どこもかしこも、「 2度とこのようなことの無いように 」と言う発言をする。

特に日本の企業やお役所等が、何か不祥事や悪事を行って、それが発覚した時などに、その謝罪会見や釈明会見などでよく使うおなじみの言葉である。

今回、燃費の不正を25年間も続けていたことが発覚した日本の大手自動車メーカーは、たしか以前にも、リコール隠しとかの不正を行っていて、当時、テレビCMも一切放送を止めてまで、それこそ『 2度とこのようなことの無いように 』反省して再起する決意をしたお詫びの記者会見をおこなって、その様子を観たような気がするのは、私の気のせいか記憶違いだったのだろうか?
それとも、この大手自動車メーカーの言う、「 2度とこのようなことの無いように 」という意味は、1度目は『 リコール隠し 』だったから、今回はそれとは別の内容の不正だし、2度目の悪事には該当しないという思いでいるのだろうか?

あるいは、この会社に限らず「 2度とこのようなことの無いように 」という発言は、単なる『 挨拶 』か『 言葉のあや 』程度の軽いことだとしか思っていないのだろうか?

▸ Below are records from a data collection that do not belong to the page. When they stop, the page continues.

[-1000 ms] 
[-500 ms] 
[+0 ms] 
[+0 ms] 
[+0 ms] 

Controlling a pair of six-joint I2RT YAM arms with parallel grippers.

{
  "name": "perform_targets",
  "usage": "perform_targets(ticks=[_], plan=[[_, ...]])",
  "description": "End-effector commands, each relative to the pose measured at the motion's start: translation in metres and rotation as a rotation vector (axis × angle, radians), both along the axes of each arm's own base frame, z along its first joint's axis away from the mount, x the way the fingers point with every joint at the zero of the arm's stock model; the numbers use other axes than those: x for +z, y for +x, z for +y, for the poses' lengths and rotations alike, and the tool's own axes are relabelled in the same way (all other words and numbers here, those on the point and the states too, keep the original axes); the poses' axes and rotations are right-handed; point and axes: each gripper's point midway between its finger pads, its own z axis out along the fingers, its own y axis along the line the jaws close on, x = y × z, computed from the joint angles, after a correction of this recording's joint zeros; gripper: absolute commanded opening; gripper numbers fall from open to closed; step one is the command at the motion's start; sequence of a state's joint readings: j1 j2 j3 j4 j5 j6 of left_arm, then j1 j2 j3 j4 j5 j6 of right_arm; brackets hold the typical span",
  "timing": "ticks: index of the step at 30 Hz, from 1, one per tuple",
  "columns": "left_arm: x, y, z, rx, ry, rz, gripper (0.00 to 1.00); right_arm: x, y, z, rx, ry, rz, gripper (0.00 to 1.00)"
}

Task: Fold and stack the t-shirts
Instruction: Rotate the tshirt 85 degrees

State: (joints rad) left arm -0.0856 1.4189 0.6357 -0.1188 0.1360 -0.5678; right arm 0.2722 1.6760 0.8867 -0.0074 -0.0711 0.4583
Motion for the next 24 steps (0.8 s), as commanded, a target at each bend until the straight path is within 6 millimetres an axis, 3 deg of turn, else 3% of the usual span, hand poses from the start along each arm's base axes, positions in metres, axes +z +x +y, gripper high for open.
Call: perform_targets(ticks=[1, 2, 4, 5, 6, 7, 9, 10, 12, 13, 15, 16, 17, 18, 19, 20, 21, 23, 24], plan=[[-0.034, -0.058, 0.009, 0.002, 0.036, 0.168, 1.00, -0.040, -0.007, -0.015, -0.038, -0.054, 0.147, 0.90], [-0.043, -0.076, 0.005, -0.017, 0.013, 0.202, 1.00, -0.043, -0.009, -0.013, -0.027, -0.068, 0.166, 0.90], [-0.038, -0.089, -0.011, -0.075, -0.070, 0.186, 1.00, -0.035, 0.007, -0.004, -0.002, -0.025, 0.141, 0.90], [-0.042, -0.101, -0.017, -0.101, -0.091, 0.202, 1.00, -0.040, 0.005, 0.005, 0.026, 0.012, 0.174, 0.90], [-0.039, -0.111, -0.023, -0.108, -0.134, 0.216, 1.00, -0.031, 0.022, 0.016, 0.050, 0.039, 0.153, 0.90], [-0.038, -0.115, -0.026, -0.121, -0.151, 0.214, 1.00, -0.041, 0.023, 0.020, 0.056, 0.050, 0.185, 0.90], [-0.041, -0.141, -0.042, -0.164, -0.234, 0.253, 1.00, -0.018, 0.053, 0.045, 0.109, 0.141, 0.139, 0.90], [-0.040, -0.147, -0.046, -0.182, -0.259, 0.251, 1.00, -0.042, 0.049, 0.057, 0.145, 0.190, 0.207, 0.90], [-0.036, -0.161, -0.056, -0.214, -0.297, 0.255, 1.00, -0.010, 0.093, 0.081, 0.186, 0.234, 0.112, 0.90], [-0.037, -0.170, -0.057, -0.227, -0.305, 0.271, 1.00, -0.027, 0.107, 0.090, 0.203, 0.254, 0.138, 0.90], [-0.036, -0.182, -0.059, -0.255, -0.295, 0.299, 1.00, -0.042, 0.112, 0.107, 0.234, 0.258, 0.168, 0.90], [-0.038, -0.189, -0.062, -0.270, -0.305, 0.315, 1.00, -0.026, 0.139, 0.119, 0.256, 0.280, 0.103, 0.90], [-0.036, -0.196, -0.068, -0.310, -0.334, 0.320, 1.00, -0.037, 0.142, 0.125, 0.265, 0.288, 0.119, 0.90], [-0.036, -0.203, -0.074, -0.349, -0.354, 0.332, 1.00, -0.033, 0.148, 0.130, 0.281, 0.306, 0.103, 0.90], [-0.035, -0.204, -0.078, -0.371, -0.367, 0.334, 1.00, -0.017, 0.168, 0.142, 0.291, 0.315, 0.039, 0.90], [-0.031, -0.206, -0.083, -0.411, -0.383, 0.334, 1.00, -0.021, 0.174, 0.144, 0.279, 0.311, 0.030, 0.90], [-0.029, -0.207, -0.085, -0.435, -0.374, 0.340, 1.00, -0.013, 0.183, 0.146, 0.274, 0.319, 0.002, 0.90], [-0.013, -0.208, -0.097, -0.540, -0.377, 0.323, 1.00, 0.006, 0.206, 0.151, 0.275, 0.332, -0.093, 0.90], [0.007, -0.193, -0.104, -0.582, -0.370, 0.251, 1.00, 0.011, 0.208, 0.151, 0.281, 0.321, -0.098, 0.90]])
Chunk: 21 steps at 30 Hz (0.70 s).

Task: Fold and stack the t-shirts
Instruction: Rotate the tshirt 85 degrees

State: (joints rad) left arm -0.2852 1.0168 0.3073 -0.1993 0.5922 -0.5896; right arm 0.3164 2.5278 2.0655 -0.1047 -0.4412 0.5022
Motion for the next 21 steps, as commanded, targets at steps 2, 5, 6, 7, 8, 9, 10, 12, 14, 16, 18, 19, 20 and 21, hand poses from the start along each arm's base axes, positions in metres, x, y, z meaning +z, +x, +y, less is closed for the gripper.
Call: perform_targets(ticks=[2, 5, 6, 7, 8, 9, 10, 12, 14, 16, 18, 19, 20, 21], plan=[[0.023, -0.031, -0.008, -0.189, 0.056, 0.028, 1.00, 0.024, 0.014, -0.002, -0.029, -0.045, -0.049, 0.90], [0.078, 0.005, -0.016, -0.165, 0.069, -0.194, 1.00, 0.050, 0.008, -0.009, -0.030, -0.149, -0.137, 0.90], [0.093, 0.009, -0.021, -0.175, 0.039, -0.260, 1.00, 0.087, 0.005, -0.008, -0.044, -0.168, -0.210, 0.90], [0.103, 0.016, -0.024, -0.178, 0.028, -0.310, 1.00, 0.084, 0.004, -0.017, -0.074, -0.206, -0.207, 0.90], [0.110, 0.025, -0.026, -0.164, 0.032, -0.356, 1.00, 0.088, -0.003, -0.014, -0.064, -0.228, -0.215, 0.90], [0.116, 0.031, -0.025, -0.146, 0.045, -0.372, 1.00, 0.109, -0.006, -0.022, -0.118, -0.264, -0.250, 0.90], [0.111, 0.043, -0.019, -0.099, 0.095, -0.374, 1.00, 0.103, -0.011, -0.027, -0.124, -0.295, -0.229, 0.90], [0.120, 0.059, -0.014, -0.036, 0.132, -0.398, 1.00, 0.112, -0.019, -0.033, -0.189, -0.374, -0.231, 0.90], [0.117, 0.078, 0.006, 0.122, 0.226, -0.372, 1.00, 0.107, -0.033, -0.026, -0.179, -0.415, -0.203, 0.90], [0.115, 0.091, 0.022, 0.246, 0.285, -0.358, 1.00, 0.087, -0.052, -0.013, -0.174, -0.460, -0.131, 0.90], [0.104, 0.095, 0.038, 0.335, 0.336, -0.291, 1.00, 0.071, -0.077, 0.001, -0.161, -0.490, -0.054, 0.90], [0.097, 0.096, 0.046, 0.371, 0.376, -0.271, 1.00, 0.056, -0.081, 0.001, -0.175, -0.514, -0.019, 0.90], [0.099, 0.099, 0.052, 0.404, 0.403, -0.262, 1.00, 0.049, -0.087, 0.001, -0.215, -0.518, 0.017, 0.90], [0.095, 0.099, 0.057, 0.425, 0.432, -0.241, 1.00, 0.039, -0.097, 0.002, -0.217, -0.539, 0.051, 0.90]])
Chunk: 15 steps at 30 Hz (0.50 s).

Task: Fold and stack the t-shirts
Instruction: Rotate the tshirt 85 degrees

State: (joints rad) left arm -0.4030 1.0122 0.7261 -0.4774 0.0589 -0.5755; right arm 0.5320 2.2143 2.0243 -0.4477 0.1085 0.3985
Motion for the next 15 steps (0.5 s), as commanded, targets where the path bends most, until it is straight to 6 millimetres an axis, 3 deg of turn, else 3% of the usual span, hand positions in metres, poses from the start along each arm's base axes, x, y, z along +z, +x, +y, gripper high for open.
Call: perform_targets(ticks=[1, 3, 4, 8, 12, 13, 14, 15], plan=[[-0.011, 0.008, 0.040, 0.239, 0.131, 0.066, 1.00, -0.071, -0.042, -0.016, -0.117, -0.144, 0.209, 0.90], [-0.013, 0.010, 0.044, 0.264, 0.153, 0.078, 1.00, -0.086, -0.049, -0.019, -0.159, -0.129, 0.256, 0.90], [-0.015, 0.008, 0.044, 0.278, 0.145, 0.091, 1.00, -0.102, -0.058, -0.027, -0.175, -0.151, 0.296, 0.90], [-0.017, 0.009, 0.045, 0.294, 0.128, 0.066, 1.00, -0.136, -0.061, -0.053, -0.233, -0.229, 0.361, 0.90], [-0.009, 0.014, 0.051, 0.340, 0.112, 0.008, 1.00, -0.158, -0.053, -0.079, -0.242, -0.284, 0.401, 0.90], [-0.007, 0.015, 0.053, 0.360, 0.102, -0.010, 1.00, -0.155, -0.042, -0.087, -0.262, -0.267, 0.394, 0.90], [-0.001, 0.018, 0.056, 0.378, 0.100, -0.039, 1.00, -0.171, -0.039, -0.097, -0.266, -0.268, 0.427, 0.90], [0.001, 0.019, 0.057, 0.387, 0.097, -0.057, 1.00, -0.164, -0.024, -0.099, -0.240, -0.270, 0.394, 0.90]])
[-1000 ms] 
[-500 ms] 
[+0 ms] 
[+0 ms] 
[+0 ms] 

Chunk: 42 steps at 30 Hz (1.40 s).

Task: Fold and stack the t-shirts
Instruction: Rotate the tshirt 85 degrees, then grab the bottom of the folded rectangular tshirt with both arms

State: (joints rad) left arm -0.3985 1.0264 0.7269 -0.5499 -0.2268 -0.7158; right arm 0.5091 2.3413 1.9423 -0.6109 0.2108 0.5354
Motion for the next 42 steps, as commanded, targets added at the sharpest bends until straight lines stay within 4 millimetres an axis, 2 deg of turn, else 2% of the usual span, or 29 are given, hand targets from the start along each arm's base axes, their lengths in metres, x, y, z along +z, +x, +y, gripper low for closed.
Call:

神妙な面持ちで、その企業のトップの面々が、それこそ何人も雁首を並べて、一斉に焚かれるフラッシュに合わせて、並んだみんなで仲良く同時に深々とお辞儀をすれば、国民や消費者や、その車を購入したユーザーが、快く許してくれるとでも、勘違いしてはいないだろうか?

それとも、そもそも最初から謝る気持ちなんか、さらさら無くて「 一応、お詫びするポーズだけ演じておけば、そのうちきっと、喉元過ぎれば熱さを忘れるっていうし、時間が経てばみんな忘れて許してクルマも買ってくれるだろうから、悔しいし恥ずかしいけど今だけ我慢して、一応皆一斉に並んで仕方ないけど頭だけでも下げておこうよ 」とでも考えているのだろうか?

よく「 謝って済むなら警察なんか要らないだろう 」って言う冗談みたいな言葉を耳にすることがあるが、それこそ被害を被った側からすれば、冗談では済まされない。

海外の人達からは、こういった謝罪会見のお辞儀の場面を観て、何らかの恒例行事なんだろうと思われているようだし、今後も、テレビのニュースや新聞の一面の写真などでも、何か悪事や不祥事を行った企業などは、ずっとこの手法を用いて「 2度とこのようなことの無いように 」と神妙な顔を作って謝罪する振りだけ熱演し、国民の信頼を裏切り、いけしゃぁしゃぁと存在し続けながら、みんなが忘れた頃に、また販売促進に力を入れて、商売繁盛を目論み続けているのだろう。

そういう大企業やお役所はそんな悪い事をしても、会社のトップの誰かが責任を取って2~3か月ぐらい、ちょっと月収の一部を減俸したり返納すれば、会社もお役所もずっと存続し続けて、社員もその家族も、みんなずっと安泰に暮らしていけるから、やっぱ、大企業や国家権力っていいよね、とでも思っているんだろうなぁ。

さぁ、皆さん! それでは一斉にぃ! お辞儀をしながら大きな声で!

合言葉は「 2度とこのようなことの無いように 」ですよぉ~!

せーのっ!orz・・・・・・。